From the entries below, copy out every line with "mask" in it.

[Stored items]
==================================================

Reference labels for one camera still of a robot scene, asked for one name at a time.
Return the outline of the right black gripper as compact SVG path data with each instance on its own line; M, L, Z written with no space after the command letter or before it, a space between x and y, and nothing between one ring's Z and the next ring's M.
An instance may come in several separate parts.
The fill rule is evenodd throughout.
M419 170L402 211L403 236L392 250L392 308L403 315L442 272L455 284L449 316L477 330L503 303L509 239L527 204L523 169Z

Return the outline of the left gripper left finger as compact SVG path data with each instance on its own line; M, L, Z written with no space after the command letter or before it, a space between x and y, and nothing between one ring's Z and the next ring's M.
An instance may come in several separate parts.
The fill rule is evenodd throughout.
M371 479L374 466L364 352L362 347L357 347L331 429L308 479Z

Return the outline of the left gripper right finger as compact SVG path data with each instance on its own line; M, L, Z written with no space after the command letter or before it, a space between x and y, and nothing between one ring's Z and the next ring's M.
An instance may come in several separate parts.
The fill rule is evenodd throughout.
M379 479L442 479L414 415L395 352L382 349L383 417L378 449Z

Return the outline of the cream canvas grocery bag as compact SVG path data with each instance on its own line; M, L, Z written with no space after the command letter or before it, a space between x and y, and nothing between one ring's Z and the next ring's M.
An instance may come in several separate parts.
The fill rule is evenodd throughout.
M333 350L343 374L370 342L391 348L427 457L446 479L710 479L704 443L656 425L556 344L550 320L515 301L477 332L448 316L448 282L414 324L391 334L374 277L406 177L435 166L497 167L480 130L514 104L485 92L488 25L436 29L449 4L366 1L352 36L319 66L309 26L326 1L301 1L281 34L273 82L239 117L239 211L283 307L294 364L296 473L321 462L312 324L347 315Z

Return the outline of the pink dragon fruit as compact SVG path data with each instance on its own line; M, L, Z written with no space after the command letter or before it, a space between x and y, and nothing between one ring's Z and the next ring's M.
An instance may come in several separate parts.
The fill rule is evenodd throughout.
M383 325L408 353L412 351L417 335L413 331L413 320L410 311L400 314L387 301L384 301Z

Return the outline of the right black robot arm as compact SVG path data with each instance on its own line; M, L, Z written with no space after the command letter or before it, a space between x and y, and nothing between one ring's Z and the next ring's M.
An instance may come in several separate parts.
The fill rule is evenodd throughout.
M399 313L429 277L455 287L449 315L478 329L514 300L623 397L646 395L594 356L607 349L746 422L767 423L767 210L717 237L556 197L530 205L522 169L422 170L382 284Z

==================================================

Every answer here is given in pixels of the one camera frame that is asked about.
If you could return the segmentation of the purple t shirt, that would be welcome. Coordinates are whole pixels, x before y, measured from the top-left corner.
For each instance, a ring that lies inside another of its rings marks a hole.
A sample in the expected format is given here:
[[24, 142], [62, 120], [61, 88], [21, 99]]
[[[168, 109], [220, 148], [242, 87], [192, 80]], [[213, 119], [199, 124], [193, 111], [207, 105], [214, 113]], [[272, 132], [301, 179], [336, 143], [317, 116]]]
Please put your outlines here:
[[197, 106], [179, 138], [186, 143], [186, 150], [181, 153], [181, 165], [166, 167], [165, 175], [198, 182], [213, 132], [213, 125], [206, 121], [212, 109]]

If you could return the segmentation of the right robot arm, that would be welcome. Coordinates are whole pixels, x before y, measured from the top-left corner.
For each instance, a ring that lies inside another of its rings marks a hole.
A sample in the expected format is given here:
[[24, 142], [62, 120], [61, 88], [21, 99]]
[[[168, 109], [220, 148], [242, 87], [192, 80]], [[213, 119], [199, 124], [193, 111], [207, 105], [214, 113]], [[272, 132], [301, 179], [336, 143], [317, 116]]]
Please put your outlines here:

==================================================

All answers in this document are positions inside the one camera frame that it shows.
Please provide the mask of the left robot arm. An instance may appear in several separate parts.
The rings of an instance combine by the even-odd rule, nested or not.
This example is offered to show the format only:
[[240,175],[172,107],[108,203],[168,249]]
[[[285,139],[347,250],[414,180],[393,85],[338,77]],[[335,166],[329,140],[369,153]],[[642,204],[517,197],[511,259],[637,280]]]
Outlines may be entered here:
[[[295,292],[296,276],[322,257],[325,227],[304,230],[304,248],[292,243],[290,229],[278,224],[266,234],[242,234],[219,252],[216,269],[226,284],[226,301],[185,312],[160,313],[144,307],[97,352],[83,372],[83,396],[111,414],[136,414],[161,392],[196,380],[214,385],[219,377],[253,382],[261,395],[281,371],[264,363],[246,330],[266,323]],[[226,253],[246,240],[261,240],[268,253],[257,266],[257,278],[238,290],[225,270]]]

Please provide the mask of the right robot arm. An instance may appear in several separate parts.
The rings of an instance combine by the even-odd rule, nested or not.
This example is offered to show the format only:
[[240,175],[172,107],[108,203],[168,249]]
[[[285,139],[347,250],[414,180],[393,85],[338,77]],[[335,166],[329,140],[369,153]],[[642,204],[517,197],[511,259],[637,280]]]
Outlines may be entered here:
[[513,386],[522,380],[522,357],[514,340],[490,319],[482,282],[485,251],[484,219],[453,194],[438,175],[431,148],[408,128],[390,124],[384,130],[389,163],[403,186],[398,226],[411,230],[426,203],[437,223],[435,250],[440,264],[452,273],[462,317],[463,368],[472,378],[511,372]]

==================================================

== ANSWER SECTION ==
Please provide the mask of the left robot arm. An instance may appear in several separate parts.
Please provide the mask of the right robot arm. An instance may appear in several separate parts.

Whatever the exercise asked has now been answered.